- Listed records
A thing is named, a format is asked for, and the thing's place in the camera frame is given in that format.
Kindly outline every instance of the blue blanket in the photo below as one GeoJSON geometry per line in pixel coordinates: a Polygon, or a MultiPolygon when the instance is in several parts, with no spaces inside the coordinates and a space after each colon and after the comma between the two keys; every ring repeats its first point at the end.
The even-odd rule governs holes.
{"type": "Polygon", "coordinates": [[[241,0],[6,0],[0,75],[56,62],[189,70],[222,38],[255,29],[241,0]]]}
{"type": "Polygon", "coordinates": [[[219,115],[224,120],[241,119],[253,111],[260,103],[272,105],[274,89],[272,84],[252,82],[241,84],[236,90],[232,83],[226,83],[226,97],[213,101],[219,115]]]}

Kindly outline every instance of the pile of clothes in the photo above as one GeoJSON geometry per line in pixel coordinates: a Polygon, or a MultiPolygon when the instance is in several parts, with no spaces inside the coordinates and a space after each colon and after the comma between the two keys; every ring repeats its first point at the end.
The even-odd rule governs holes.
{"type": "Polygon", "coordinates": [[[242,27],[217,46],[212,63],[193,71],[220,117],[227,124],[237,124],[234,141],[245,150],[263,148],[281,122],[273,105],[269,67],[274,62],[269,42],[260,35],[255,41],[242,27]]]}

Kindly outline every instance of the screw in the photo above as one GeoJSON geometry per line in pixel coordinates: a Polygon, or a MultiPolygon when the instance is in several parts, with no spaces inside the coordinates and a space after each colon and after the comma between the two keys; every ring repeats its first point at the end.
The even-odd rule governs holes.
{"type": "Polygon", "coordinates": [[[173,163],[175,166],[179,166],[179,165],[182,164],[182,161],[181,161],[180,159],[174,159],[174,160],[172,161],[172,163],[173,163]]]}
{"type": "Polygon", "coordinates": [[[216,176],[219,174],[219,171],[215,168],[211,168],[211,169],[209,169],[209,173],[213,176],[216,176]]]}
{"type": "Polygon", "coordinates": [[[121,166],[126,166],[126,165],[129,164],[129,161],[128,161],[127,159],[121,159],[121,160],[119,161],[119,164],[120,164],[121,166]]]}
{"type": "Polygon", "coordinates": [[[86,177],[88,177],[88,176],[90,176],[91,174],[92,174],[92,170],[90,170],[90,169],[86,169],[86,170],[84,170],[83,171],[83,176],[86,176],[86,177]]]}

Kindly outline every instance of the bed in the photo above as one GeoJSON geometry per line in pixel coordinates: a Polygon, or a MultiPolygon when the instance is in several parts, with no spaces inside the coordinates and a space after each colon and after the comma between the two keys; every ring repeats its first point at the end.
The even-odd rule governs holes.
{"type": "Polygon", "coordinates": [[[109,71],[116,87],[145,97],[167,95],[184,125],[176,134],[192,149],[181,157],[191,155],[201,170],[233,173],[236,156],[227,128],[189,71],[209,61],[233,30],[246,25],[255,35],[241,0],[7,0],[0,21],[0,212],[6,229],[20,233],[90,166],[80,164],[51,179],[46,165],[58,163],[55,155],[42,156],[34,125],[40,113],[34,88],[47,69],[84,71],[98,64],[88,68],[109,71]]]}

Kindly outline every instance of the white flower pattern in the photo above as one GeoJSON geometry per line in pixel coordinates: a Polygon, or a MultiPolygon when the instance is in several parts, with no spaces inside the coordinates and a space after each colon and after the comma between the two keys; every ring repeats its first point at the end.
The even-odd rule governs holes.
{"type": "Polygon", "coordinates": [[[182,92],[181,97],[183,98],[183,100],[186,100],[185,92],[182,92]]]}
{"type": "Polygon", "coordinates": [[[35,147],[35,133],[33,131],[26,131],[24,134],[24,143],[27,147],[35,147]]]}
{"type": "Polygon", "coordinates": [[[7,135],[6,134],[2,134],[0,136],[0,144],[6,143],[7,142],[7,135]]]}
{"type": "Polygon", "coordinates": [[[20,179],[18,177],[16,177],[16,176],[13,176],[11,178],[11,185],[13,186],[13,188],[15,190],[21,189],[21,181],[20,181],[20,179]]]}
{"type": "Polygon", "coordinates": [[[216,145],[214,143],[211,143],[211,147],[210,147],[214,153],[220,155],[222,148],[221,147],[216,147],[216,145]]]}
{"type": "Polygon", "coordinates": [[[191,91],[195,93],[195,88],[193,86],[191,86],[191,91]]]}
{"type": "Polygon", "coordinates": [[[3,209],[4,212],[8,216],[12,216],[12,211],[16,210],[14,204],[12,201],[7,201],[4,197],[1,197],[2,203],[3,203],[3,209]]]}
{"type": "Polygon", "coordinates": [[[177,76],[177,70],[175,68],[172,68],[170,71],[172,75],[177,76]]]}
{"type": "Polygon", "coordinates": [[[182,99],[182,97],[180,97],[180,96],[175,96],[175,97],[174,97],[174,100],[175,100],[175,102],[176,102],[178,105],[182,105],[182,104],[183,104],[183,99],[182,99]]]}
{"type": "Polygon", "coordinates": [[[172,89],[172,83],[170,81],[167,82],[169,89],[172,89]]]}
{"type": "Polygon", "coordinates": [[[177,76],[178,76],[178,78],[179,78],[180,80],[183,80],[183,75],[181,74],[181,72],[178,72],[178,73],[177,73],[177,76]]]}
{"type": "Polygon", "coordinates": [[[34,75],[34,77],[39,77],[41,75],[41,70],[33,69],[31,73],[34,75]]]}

- Exercise prompt
Repeat the data in its entirety, character for character.

- Task solution
A thing is named, a format is asked for, and the thing's place in the camera frame is given in that format.
Kindly outline every instance of the blue blanket in the photo below as one GeoJSON geometry per line in pixel coordinates: a Polygon, or a MultiPolygon when the instance is in several parts, with no spaces inside the coordinates and a space after each colon and after the comma between the two keys; every ring repeats its first point at the end.
The even-odd rule governs holes.
{"type": "Polygon", "coordinates": [[[241,0],[6,0],[0,75],[56,62],[189,70],[222,38],[255,29],[241,0]]]}
{"type": "Polygon", "coordinates": [[[219,115],[224,120],[241,119],[253,111],[260,103],[272,105],[274,89],[272,84],[252,82],[241,84],[236,90],[232,83],[226,83],[226,97],[213,101],[219,115]]]}

Kindly outline every instance of the pile of clothes in the photo above as one GeoJSON geometry per line in pixel coordinates: a Polygon, or a MultiPolygon when the instance is in several parts, with no spaces inside the coordinates and a space after each colon and after the comma between the two keys; every ring repeats its first point at the end.
The even-odd rule governs holes.
{"type": "Polygon", "coordinates": [[[242,27],[217,46],[212,63],[193,71],[220,117],[227,124],[237,124],[234,141],[245,150],[263,148],[281,122],[273,105],[269,67],[274,62],[269,42],[260,35],[255,41],[242,27]]]}

Kindly outline every instance of the screw in the photo above as one GeoJSON geometry per line in pixel coordinates: a Polygon, or a MultiPolygon when the instance is in several parts, with no spaces inside the coordinates and a space after each colon and after the comma between the two keys; every ring repeats its first point at the end.
The even-odd rule governs holes.
{"type": "Polygon", "coordinates": [[[173,163],[175,166],[179,166],[179,165],[182,164],[182,161],[181,161],[180,159],[174,159],[174,160],[172,161],[172,163],[173,163]]]}
{"type": "Polygon", "coordinates": [[[216,176],[219,174],[219,171],[215,168],[211,168],[211,169],[209,169],[209,173],[213,176],[216,176]]]}
{"type": "Polygon", "coordinates": [[[121,166],[126,166],[126,165],[129,164],[129,161],[128,161],[127,159],[121,159],[121,160],[119,161],[119,164],[120,164],[121,166]]]}
{"type": "Polygon", "coordinates": [[[86,177],[88,177],[88,176],[90,176],[91,174],[92,174],[92,170],[90,170],[90,169],[86,169],[86,170],[84,170],[83,171],[83,176],[86,176],[86,177]]]}

Kindly outline every instance of the bed in the photo above as one GeoJSON geometry per line in pixel coordinates: a Polygon, or a MultiPolygon when the instance is in several parts, with no spaces inside the coordinates and a space after each colon and after the comma between the two keys; every ring repeats its first point at the end.
The even-odd rule governs holes.
{"type": "Polygon", "coordinates": [[[109,71],[116,87],[145,97],[167,95],[184,125],[176,134],[192,149],[181,157],[191,155],[201,170],[233,173],[236,156],[227,128],[189,71],[209,61],[233,30],[246,25],[255,35],[241,0],[7,0],[0,21],[0,212],[6,229],[20,233],[90,166],[80,164],[51,179],[46,165],[58,163],[55,155],[42,156],[34,125],[40,113],[34,88],[47,69],[84,71],[98,64],[88,68],[109,71]]]}

Kindly outline every instance of the white flower pattern in the photo above as one GeoJSON geometry per line in pixel coordinates: a Polygon, or a MultiPolygon when the instance is in several parts, with no spaces inside the coordinates and a space after each colon and after the comma between the two keys; every ring repeats its first point at the end.
The even-odd rule governs holes.
{"type": "Polygon", "coordinates": [[[182,92],[181,97],[183,98],[183,100],[186,100],[185,92],[182,92]]]}
{"type": "Polygon", "coordinates": [[[35,147],[35,133],[33,131],[26,131],[24,134],[24,143],[27,147],[35,147]]]}
{"type": "Polygon", "coordinates": [[[7,135],[6,134],[2,134],[0,136],[0,144],[6,143],[7,142],[7,135]]]}
{"type": "Polygon", "coordinates": [[[20,179],[18,177],[16,177],[16,176],[13,176],[11,178],[11,185],[13,186],[13,188],[15,190],[21,189],[21,181],[20,181],[20,179]]]}
{"type": "Polygon", "coordinates": [[[216,145],[214,143],[211,143],[211,147],[210,147],[214,153],[220,155],[222,148],[221,147],[216,147],[216,145]]]}
{"type": "Polygon", "coordinates": [[[191,91],[195,93],[195,88],[193,86],[191,86],[191,91]]]}
{"type": "Polygon", "coordinates": [[[3,209],[4,212],[8,216],[12,216],[12,211],[16,210],[14,204],[12,201],[7,201],[4,197],[1,197],[2,203],[3,203],[3,209]]]}
{"type": "Polygon", "coordinates": [[[177,76],[177,70],[175,68],[172,68],[170,71],[172,75],[177,76]]]}
{"type": "Polygon", "coordinates": [[[182,99],[182,97],[180,97],[180,96],[175,96],[175,97],[174,97],[174,100],[175,100],[175,102],[176,102],[178,105],[182,105],[182,104],[183,104],[183,99],[182,99]]]}
{"type": "Polygon", "coordinates": [[[172,89],[172,83],[170,81],[167,82],[169,89],[172,89]]]}
{"type": "Polygon", "coordinates": [[[177,76],[178,76],[178,78],[179,78],[180,80],[183,80],[183,75],[181,74],[181,72],[178,72],[178,73],[177,73],[177,76]]]}
{"type": "Polygon", "coordinates": [[[34,75],[34,77],[39,77],[41,75],[41,70],[33,69],[31,73],[34,75]]]}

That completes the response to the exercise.